Henry Street Settlement and Encore Community Services are providing free meals to homebound seniors in Manhattan. Henry Street Settlement delivers about 1,000 fresh meals every weekday to residents of Manhattan Community Board’s 1, 2, 3, 5, or 6. Encore will deliver hot and frozen meals to seniors who live on the West side of Manhattan, from 14th Street to 110th Street, from River Avenue to 5th Avenue.

Current clients of the city’s Department for the Aging meal delivery program can continue to receive food. The city is also providing food delivery assistance to households without grocery help and to those unable to afford meal delivery service. Eligible New Yorkers can apply here; call 3-1-1 for help.

Meal hubs at NYC Schools

All New Yorkers are eligible for free food at over 400 “meal hubs” at schools across the city. The grab-and-go meals are available Monday through Friday from 7:30 a.m. to 1:30 p.m. for children and families and from 11:30 a.m. to 1:30 p.m. for adults. Multiple meals can be picked up at once and no ID or documentation is required to receive food. Kosher and Halal meal options are available. Find a meal hub location near you.

Food assistance programs

If you’re struggling to pay for groceries, consider enrolling in food assistance programs, including the Supplemental Nutrition Assistance Programs (SNAP) and Women, Infants, and Children (WIC), which are state benefits set aside for pregnant women, mothers, and young children. Apply for SNAP here and WIC and other assistance programs here.

How to help

Contribute to food banks

Food banks and pantries are fighting to stay afloat. You can help these organizations meet increased demand and provide meals for your neighbors by giving a donation. Major groups open and accepting donations include the Food Bank for New York CityCity Harvest, Holy Apostles Soup Kitchen, St. Joe’s Soup KitchenProject Hospitality, The Campaign Against Hunger, and more.

A new app called Beam lets you donate part of purchases made at New York-based eateries to nonprofit organizations, including local food pantries. Partners include Dos Toros Taqueria, Dig Inn, & pizza, and Mighty Quinn. New users who sign up using the code “HELP” will help Beam donate one meal to those in need.

Volunteer

If you can’t afford to donate, many organizations are in need of volunteers to run errands and deliver groceries to those in need.

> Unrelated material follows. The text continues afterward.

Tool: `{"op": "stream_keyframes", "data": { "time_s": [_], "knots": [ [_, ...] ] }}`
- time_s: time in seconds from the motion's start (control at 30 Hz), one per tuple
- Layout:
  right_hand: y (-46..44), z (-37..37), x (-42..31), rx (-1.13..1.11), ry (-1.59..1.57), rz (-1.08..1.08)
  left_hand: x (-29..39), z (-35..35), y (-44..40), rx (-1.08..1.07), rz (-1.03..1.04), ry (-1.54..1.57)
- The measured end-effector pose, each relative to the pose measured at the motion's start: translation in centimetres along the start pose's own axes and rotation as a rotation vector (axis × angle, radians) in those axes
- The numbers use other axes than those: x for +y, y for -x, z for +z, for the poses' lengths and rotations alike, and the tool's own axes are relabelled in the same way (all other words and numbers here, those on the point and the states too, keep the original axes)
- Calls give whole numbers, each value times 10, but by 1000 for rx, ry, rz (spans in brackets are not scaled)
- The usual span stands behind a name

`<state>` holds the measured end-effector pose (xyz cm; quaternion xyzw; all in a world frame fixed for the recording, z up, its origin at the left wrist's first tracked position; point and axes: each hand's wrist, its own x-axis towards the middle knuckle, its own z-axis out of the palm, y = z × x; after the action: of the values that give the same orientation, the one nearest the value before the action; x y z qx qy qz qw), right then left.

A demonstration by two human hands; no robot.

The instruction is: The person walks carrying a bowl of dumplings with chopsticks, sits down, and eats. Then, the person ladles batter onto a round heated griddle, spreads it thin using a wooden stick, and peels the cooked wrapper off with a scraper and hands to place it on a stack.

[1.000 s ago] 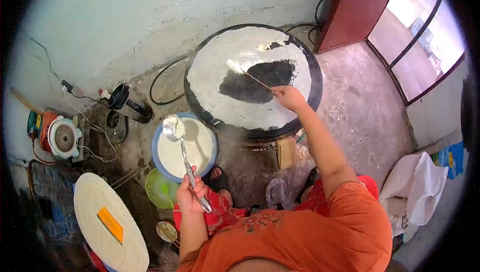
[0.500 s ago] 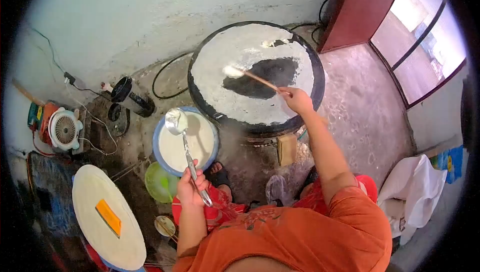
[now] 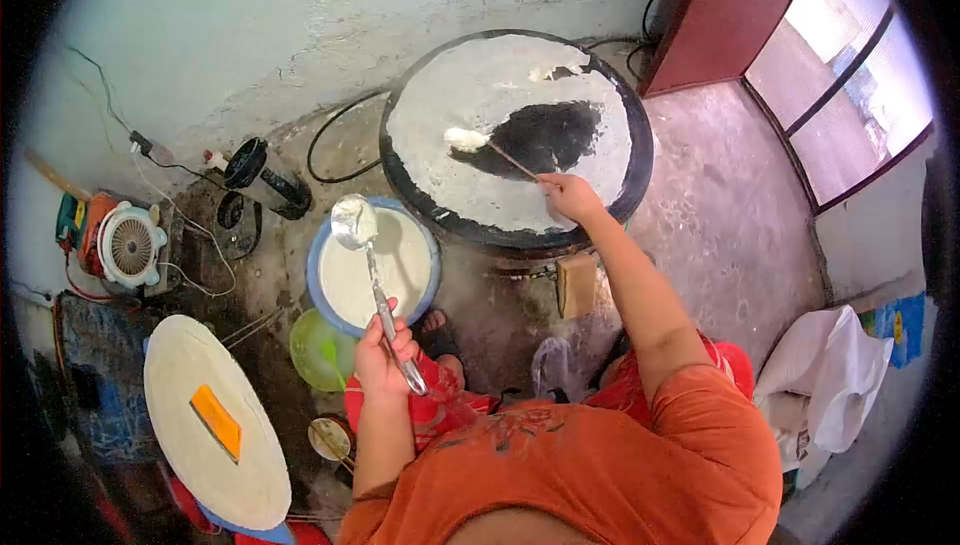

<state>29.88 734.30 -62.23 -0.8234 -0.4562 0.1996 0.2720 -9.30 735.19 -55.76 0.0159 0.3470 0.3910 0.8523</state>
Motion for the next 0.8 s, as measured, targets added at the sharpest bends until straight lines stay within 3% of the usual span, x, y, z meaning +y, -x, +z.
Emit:
{"op": "stream_keyframes", "data": {
  "time_s": [0.13,0.17,0.23,0.27,0.33,0.4,0.47,0.5,0.67,0.8],
  "knots": [
    [18,-54,-38,-173,236,4,2,-1,4,6,-40,40],
    [29,-75,-54,-182,320,92,2,-3,5,7,-42,38],
    [56,-99,-67,-13,366,69,2,-8,6,11,-41,44],
    [64,-91,-66,-12,366,72,2,-9,6,10,-44,43],
    [76,-58,-66,326,483,0,2,-8,5,3,-12,25],
    [82,-4,-64,301,537,-179,2,-8,3,-1,-24,39],
    [92,34,-85,57,628,-208,2,-11,4,-36,-65,90],
    [96,58,-77,116,638,-316,2,-9,6,-34,-65,85],
    [89,28,-43,223,759,-171,1,-9,8,-4,-73,90],
    [87,13,-47,286,398,31,5,-16,2,-8,-62,86]
  ]
}}
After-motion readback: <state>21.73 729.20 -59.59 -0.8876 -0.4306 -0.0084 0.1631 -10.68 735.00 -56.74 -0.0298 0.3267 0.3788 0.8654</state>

Find a local mutual aid organization near you and ways to contact them here.

Invisible Hands, which in March assembled 7,000 volunteers in its first two weeks, connects young, able-bodied volunteers with the elderly or immunocompromised. Those in need can request a delivery of groceries, prescriptions, and other supplies at a subsidized price. Reach out here to inquire about volunteering with Invisible Hands.

Discover volunteer opportunities at the aforementioned food banks, as well as at God’s Love We Deliver, Citymeals on Wheels, the Bowery Mission, Neighbors Together, and many others. Other ways to help can be found at In It Together, a group that helps place volunteers with dozens of organizations in the city.